René Fouéré
Tortionnaires conscients et inconscients

On insiste beaucoup sur l’ignominie des tortionnaires militaires désignés, dont on fait volontiers des « criminels de guerre »… quand ils se sont trouvé être dans l’autre camp ! Ces tortionnaires pouvaient d’ailleurs avoir eu l’« excuse » de s’être donné pour objectif de chercher à épargner les vies de leurs compatriotes, en arrachant à leurs victimes, par la torture délibérée, des aveux, d’ordre stratégique ou tactique, précieux pour la conduite de la guerre dans leur propre camp. Mais on est étrangement muet sur la culpabilité humaine des simples combattants, ces tortionnaires inconscients qui tiraient des obus ou lançaient des projectiles sur l’ennemi catalogué. Lesquels obus ou projectiles désarticulaient, brûlaient atrocement, détruisaient les corps sur lesquels ils s’abattaient.
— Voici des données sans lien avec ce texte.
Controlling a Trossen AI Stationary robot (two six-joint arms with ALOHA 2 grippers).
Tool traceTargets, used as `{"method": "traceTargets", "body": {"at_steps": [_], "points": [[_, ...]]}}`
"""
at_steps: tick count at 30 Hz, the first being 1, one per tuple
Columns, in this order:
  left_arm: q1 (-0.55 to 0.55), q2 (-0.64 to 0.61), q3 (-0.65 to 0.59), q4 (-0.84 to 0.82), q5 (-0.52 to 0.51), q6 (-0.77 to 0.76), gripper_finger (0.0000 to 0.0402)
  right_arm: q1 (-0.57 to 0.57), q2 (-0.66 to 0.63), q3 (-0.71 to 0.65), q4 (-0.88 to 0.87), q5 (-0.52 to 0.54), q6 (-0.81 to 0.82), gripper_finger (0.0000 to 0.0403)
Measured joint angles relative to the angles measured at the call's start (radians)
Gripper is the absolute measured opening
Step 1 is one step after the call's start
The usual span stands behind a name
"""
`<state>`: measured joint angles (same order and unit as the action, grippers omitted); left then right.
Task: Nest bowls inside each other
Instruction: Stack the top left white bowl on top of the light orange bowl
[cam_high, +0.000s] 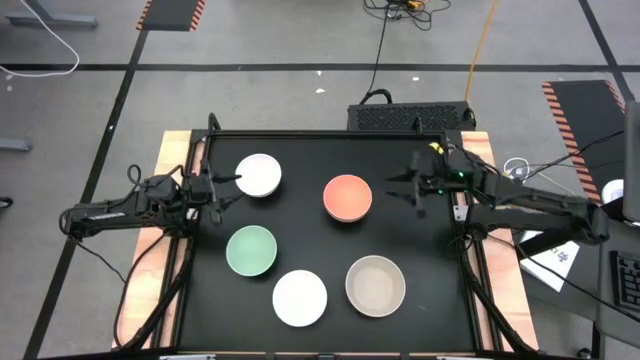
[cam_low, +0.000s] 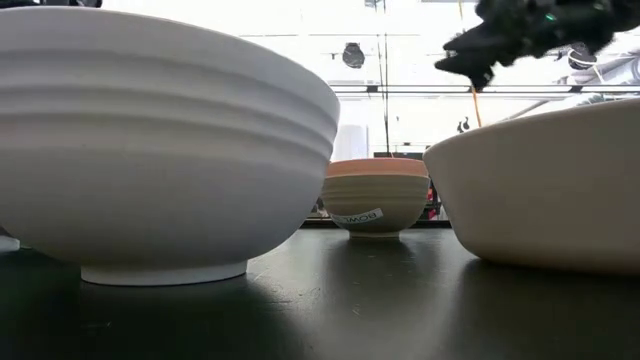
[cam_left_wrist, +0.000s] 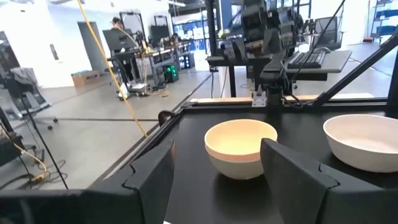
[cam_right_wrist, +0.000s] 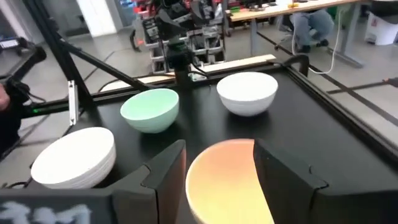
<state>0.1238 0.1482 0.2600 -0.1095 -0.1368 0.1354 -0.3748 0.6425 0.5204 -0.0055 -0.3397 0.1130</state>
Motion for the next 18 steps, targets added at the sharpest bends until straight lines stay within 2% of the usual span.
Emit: {"method": "traceTargets", "body": {"at_steps": [8, 13, 18], "points": [[0.000, 0.000, 0.000, 0.044, 0.000, 0.020, 0.0239, 0.000, -0.224, -0.172, -0.002, 0.012, 0.058, 0.0180], [0.000, 0.000, 0.000, 0.047, -0.001, 0.017, 0.0239, -0.001, -0.329, -0.234, -0.075, 0.148, 0.030, 0.0180], [0.000, 0.000, 0.000, 0.047, -0.001, 0.013, 0.0239, -0.012, -0.361, -0.247, -0.133, 0.279, -0.031, 0.0180]]}}
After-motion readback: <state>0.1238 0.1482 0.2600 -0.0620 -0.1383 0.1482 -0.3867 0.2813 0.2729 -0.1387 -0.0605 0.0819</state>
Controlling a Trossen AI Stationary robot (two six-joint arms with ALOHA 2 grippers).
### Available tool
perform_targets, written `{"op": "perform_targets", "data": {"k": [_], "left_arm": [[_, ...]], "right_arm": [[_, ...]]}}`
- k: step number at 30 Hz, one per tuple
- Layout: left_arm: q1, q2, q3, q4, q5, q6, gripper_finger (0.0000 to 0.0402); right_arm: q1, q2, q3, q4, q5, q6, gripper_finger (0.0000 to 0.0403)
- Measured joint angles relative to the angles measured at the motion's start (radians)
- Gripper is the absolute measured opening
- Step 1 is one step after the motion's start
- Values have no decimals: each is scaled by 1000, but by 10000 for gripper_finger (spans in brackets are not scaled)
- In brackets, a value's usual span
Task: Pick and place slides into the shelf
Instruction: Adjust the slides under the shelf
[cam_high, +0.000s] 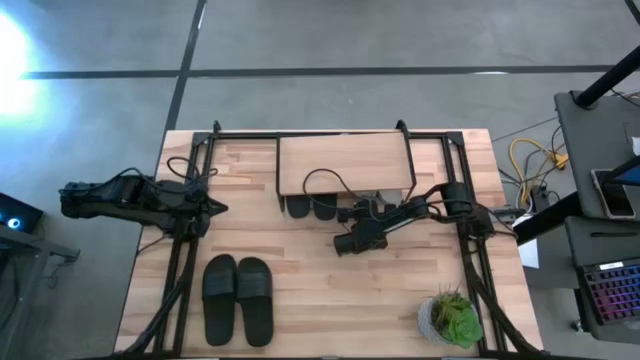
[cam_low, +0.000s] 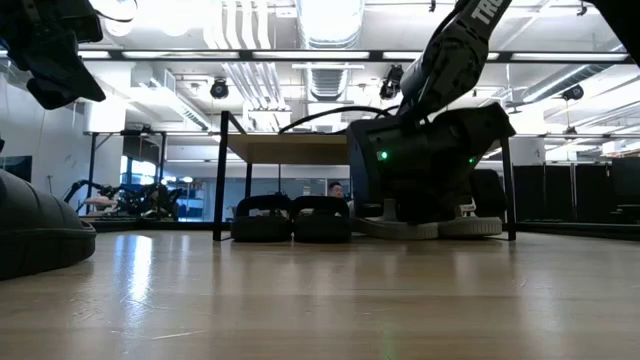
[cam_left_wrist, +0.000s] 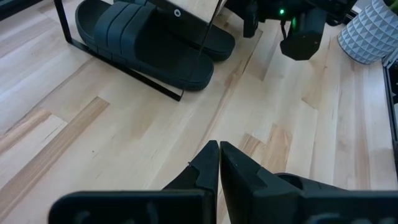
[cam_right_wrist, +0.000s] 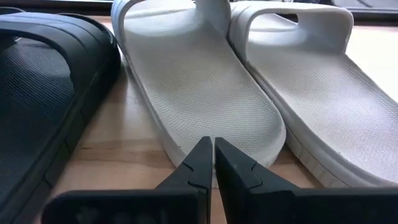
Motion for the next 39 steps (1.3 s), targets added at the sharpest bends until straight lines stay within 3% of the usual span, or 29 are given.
{"op": "perform_targets", "data": {"k": [10,18,25,30,35,39], "left_arm": [[0,0,0,0,0,-5,0],[0,0,-1,0,0,-5,0],[0,0,-1,0,0,-5,0],[0,0,-1,0,0,-5,0],[0,0,-1,-1,0,-5,0],[0,0,-1,-1,0,-5,0]], "right_arm": [[-14,-20,18,-1,-63,-5,13],[46,-16,124,23,-141,-66,13],[80,-12,183,8,-140,-139,13],[74,-12,177,-54,-92,-50,13],[100,-27,253,-272,-43,30,13],[150,-44,320,-587,-44,249,13]]}}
(Extrait de La révolution du Réel, Krishnamurti, Édition Le Courrier Du Livre 1985)

On insiste beaucoup sur l’ignominie des tortionnaires militaires désignés, dont on fait volontiers des « criminels de guerre »… quand ils se sont trouvé être dans l’autre camp !
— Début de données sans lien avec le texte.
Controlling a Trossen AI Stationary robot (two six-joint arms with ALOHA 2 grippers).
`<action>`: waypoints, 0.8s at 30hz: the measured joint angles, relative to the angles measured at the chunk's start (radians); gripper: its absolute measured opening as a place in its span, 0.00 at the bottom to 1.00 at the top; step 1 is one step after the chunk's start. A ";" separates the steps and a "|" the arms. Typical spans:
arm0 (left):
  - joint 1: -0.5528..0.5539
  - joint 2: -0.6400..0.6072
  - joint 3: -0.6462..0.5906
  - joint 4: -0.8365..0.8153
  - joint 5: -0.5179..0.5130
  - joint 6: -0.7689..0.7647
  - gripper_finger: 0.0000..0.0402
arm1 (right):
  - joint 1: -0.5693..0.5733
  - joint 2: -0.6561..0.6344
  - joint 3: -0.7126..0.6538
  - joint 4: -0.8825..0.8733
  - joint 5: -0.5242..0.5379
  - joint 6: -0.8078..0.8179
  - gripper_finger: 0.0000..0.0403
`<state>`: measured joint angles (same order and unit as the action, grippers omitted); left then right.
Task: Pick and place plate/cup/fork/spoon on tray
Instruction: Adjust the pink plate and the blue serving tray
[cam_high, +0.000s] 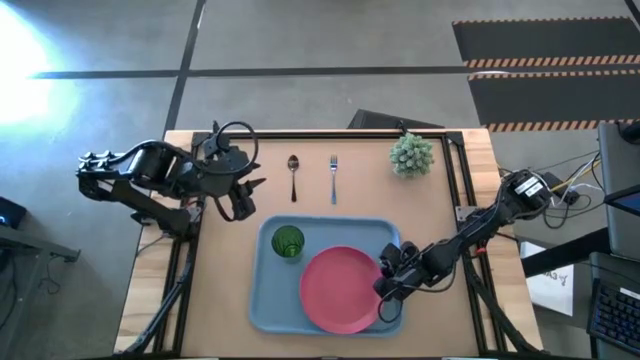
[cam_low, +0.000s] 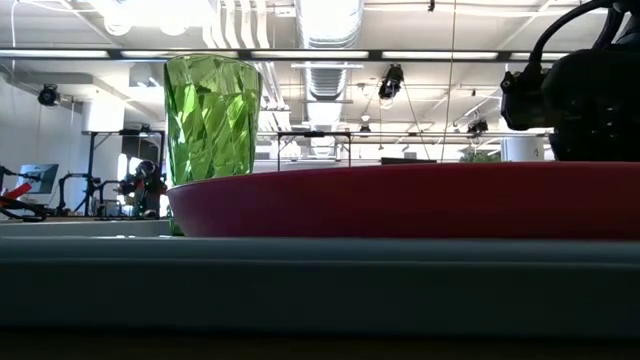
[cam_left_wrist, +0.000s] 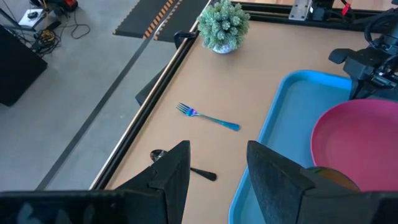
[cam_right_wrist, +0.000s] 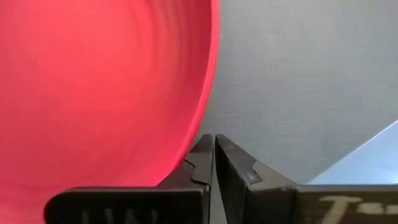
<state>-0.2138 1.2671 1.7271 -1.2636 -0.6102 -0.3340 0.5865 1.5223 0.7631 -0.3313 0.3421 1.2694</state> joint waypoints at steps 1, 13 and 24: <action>0.000 0.000 0.000 0.000 0.000 0.000 0.35 | -0.001 0.000 0.000 0.000 0.008 0.004 0.02; 0.000 0.000 0.000 0.000 0.000 0.000 0.35 | -0.003 -0.002 0.001 -0.106 0.022 0.014 0.02; 0.000 0.000 0.000 0.001 0.000 -0.001 0.35 | -0.019 -0.052 0.000 -0.337 0.017 0.013 0.02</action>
<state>-0.2138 1.2671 1.7271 -1.2625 -0.6102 -0.3354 0.5673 1.4705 0.7631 -0.6687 0.3592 1.2827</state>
Ces tortionnaires pouvaient d’ailleurs avoir eu l’« excuse » de s’être donné pour objectif de chercher à épargner les vies de leurs compatriotes, en arrachant à leurs victimes, par la torture délibérée, des aveux, d’ordre stratégique ou tactique, précieux pour la conduite de la guerre dans leur propre camp.

Mais on est étrangement muet sur la culpabilité humaine des simples combattants, ces tortionnaires inconscients qui tiraient des obus ou lançaient des projectiles sur l’ennemi catalogué. Lesquels obus ou projectiles désarticulaient, brûlaient atrocement, détruisaient les corps sur lesquels ils s’abattaient.

Cela vaut, du reste, pour les guerres qui se déroulent dans le présent.

Ce n’était pas parce qu’ils n’étaient pas les témoins oculaires des ravages qu’ils faisaient que ces combattants en étaient, pour autant, irresponsables.

Distinguer les simples combattants mobilisés des tortionnaires désignés, des tortionnaires de métier, ce n’est que s’attacher à des nuances sur un fond d’horreur, d’indicible horreur. Que le prétendu ennemi soit torturé délibérément par des hommes ou torturé au hasard par des obus, des bombes, des explosifs, des projectiles meurtriers, empoisonnés ou incendiaires lancés par d’autres hommes, cela ne change pas grand-chose à son épreuve.

A bien des égards, qu’ils en soient conscients ou non, les lanceurs ou les déclencheurs de projectiles sont humainement coupables de toutes les horreurs, commises dans la chair de leurs adversaires, par leurs engins. Il n’y a pas de guerre sainte ou de torture infâme. Dans les deux cas, il s’agit de crimes.

Serait-on innocent parce que, tout en lançant consciemment des projectiles — dans l’espoir qu’ils déchiquetteront, brûleront, asphyxieront ou assassineront autrui —, on ne voit pas les blessures, les fractures, les arrachements, les tortures qu’on inflige, les assassinats qu’on commet ? Faire honneur au combattant régulier et taxer d’infamie le tortionnaire désigné, c’est accorder une espèce de prime à l’irréflexion.

« Crime contre l’humanité ». Quelle fourberie ou quelle inconscience ! Est-ce que la guerre elle-même n’est pas un crime contre l’humanité ? Un crime qui ouvre la porte à tous les autres, à ceux-mêmes qu’on veut couvrir de honte, alors qu’on glorifie les vainqueurs des guerres les plus sanglantes, les plus horribles !

Les criminels de guerre, ce sont tous ceux qui font la guerre, fût-ce à contrecœur ; ce sont ceux qui la déclenchent, au nom des nationalismes quels qu’ils soient.

Il ne s’agit pas ici de s’attaquer à un nationalisme particulier pour en défendre ou glorifier un autre, mais de constater un fait effroyable qui, dans l’état présent de l’humanité, est planétaire. Il s’agit de se libérer d’un coup, par une prise de conscience neuve, d’un conditionnement millénaire et sanglant.